Paul wet his lips with the liquor in his glass. The tingling sensation that spread across them was satisfying. He followed it up with a gulp. He let it slide slowly down his throat, immersing himself in every last flare of the biting alcohol. Apart from the request for another drink and incomprehensible statement about tipping, he hadn’t spoken a word. The despair in his heart was worn on his sleeve. No one sat near him, no one spoke to him, no one dared. A cloud of gloom hung over him. You could sense it, feel it, almost see it. His was a broken soul. Damaged beyond repair. The alcohol couldn’t fix what was broken but it could ease the sense of loss, the broken-heartedness, the misery. It helped him forget, or at least dulled the thoughts, faded them out to shadowy silhouettes. They became dreamlike, surreal. They were nightmares. But they were watered down, as though memories from childhood and not the terrors that haunted his adult life. Bourbon wouldn’t solve his problems, but it would make them feel more distant with each drop.
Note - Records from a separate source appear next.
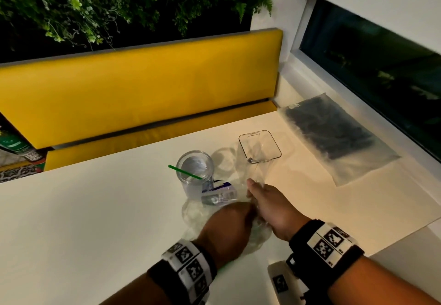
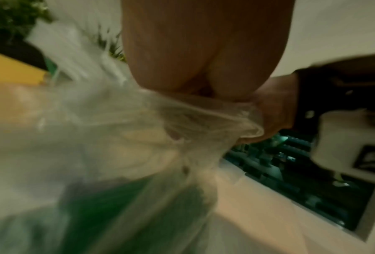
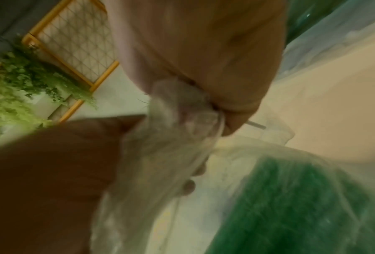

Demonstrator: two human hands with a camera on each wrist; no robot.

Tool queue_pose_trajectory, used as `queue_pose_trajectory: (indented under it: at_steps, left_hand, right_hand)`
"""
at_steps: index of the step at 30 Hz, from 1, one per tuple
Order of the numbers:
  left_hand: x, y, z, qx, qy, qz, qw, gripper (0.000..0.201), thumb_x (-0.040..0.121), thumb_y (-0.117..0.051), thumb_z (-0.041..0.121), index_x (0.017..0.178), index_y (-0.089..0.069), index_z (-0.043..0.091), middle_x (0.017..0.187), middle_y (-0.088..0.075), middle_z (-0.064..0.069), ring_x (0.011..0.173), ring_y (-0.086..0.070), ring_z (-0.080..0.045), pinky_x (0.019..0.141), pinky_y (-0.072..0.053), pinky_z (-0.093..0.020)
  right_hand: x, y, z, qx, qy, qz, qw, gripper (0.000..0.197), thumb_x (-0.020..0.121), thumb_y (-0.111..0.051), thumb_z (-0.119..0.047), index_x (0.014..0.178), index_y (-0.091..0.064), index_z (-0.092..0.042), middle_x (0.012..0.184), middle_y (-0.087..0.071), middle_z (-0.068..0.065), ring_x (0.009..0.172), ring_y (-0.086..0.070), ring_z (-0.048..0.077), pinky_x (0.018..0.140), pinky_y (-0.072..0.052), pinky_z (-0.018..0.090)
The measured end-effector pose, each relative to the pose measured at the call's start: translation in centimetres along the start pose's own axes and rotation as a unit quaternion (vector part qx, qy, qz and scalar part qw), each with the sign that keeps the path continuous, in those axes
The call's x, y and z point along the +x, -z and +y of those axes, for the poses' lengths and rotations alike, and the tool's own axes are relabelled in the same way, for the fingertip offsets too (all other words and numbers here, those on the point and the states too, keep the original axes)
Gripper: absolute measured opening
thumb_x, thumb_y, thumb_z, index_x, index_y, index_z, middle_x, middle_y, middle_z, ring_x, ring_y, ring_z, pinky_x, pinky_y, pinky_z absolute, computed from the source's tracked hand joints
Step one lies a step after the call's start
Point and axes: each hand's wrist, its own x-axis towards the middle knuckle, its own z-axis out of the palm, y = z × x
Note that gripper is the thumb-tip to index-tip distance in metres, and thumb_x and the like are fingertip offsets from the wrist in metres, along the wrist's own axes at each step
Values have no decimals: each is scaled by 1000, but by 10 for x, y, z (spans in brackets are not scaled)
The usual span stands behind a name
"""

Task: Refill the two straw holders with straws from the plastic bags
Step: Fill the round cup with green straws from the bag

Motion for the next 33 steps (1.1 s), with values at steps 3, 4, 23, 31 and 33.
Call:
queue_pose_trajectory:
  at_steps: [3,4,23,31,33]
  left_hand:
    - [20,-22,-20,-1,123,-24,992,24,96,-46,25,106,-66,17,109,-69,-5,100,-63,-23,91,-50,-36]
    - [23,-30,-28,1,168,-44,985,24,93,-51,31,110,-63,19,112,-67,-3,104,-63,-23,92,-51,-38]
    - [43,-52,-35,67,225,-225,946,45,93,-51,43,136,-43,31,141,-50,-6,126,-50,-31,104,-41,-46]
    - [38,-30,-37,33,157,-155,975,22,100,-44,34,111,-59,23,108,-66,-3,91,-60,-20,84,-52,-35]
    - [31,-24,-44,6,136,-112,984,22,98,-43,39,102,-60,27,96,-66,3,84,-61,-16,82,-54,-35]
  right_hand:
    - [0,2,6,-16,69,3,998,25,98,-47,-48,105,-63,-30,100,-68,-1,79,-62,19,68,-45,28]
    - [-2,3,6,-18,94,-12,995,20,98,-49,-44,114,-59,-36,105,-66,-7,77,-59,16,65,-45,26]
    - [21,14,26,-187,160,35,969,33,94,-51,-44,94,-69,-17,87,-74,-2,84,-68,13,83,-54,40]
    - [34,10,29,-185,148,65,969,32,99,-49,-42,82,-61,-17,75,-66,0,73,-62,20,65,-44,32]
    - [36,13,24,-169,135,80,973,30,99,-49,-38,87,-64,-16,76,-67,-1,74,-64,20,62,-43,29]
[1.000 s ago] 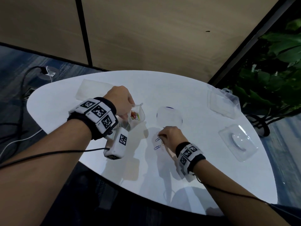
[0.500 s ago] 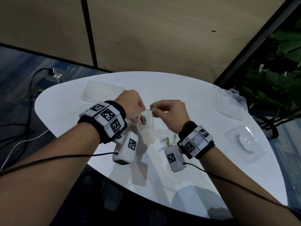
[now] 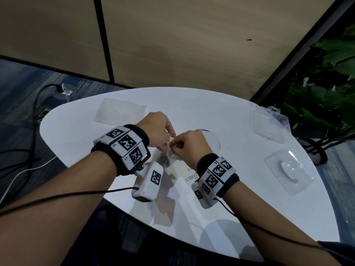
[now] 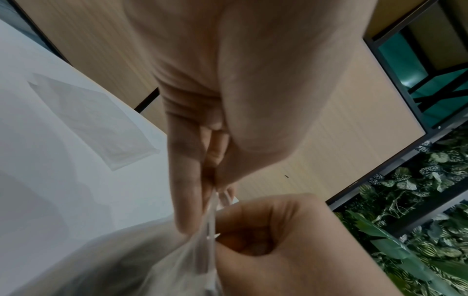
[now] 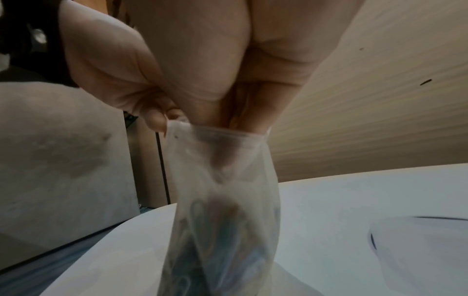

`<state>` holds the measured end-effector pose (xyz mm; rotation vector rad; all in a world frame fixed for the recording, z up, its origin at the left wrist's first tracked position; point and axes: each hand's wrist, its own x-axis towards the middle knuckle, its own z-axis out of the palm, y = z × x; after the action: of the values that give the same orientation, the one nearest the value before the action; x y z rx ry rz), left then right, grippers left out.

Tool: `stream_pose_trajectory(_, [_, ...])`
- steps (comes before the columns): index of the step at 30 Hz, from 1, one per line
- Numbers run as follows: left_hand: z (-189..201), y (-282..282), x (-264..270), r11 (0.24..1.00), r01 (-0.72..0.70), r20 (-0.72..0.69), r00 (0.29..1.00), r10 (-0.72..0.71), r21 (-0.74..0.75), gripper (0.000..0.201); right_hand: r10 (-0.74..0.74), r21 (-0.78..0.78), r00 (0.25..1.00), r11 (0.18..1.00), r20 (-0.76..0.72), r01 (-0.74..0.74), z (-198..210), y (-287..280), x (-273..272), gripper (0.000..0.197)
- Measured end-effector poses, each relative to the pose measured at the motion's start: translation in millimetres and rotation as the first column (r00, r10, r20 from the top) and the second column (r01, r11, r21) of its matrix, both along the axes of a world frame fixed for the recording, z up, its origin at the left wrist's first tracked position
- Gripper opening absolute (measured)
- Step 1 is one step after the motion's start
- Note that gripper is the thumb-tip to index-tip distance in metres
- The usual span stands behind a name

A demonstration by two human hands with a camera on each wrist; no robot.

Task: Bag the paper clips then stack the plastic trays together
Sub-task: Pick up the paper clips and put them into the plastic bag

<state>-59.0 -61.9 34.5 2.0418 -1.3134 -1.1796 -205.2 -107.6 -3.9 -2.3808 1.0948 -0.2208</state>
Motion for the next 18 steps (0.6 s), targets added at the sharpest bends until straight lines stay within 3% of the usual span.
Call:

His legs were numb. From his toes up to the small of his back, sensation was lost in his lower body. The alcohol was doing its job. Slowly, but it was working. The green vinyl covering of the stool was torn, the thin layer of padding in tatters. The hard, composite wood, flat and uncomfortable, did little to bother the man. His life was in turmoil, this stool could do nothing that could compare with the hardships he’d endured, especially over the last few months. A routine check-up had revealed his wife to have cancer. It was too late. Her days were numbered. They might be able to try chemotherapy, radiation, but it was likely she would be too weak. Their daughter had just celebrated her fifth birthday. She didn’t understand. She needed her mother. He needed her. Raising a little girl on his own, he could do it, but that’s not what he wanted. They had talked, dreamed, about the things they’d do. Disneyworld, zoo trips, soccer games, school plays. There was so much ahead of them. But it was slipping away.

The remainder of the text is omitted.